*EXERCISE PROMPT*: Pick out every line in the data below that holds "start".

== COLLECTED DATA ==

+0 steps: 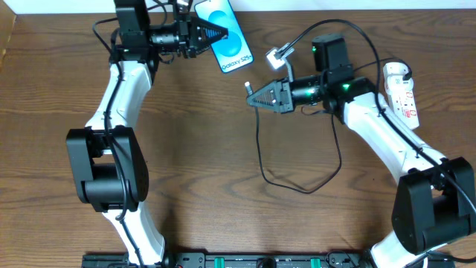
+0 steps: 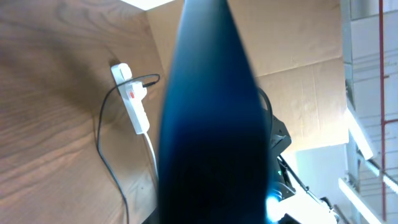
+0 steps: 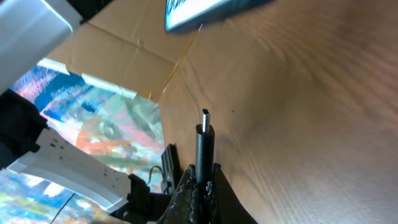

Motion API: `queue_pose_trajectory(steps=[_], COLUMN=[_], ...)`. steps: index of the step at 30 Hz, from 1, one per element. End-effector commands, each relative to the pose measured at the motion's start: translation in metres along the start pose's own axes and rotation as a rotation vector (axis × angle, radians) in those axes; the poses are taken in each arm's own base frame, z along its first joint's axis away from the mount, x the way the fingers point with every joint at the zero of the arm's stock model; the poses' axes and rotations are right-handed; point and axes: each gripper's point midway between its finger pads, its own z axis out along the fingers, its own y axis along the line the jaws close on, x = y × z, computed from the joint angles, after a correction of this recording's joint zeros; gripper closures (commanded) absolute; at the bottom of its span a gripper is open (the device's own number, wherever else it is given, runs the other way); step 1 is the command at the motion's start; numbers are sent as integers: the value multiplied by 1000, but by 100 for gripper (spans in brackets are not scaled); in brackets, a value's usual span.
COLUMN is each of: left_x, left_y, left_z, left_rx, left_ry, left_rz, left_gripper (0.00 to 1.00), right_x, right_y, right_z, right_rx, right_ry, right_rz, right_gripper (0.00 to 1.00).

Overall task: Plug charger to phone and switch on socket
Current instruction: 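Lift the USB-C plug toward the phone held by the left gripper, then align the USB-C plug under the phone's bottom port with the right gripper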

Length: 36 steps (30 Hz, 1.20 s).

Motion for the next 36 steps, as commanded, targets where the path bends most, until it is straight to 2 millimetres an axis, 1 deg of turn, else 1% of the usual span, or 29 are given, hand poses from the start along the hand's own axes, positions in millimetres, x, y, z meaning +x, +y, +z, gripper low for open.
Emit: queue_pose_trajectory(steps=[1, 7, 9, 12, 17, 23, 29, 33, 36], left_x=[-2, 4, 6, 7, 8, 13, 14, 14, 15], left_y=[-14, -16, -17, -17, -18, -26, -28, -28, -28], left_z=[7, 19, 22, 25, 25, 25, 25, 25, 25], left_rx=[-5, 2, 4, 6, 11, 41, 47, 48, 51], left_ry=[-9, 15, 23, 29, 37, 73, 82, 84, 88], left_rz=[-23, -39, -38, -37, -36, 10, 18, 18, 19], left_gripper=[92, 93, 93, 93, 93, 92, 93, 93, 93], right_x=[-9, -11, -11, -10, -10, -7, 0, 4, 2], right_y=[4, 4, 7, 18, 20, 21, 18, 4, 3], right_z=[-14, -17, -17, -17, -17, -17, -15, -11, -10], right_rx=[-31, -39, -55, -113, -125, -151, -254, -266, -276], right_ry=[-27, -32, -29, -20, -16, -5, 31, 42, 41], right_rz=[-38, -48, -55, -84, -67, -59, -30, 13, 6], right_gripper=[99, 99, 99, 99, 99, 99, 99, 99, 99])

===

*SOLUTION FOR THIS EXERCISE*:
Motion API: `queue_pose_trajectory(steps=[_], COLUMN=[_], ...)`. steps: index of the step at 30 Hz, from 1, one per element. End-effector commands, each relative to the pose measured at the motion's start: translation in metres along the start pose's own axes and rotation as a rotation vector (axis × angle, radians) in those axes; the poses are taken in each arm's own base frame, z along its first joint's axis away from the mount, x the way the fingers point with every joint at the zero of the arm's stock model; the poses' axes and rotations are right-handed; point and axes: each gripper's point midway between its finger pads, its own z axis out along the fingers, its own y axis along the line the jaws close on, x = y × z, computed from the joint angles, after a correction of this recording's joint zeros; gripper closures (commanded) absolute; at the bottom of its span a gripper is open (the device's own number, wherever else it is given, runs the other way); step 1 is the command at the motion's start; numbers are sent as integers: the value multiplied by 1000, but by 100 for gripper (spans in brackets are not scaled); in brackets, a value's usual span.
Motion for the next 36 steps, as commanded, targets where the path bends most, until it is straight to 2 millimetres an axis, 1 deg of turn, else 1% of the usual span, or 29 are given, hand poses from the start along the hand's own axes, positions in millimetres, x, y, z meaning +x, +y, +z, gripper low for open.

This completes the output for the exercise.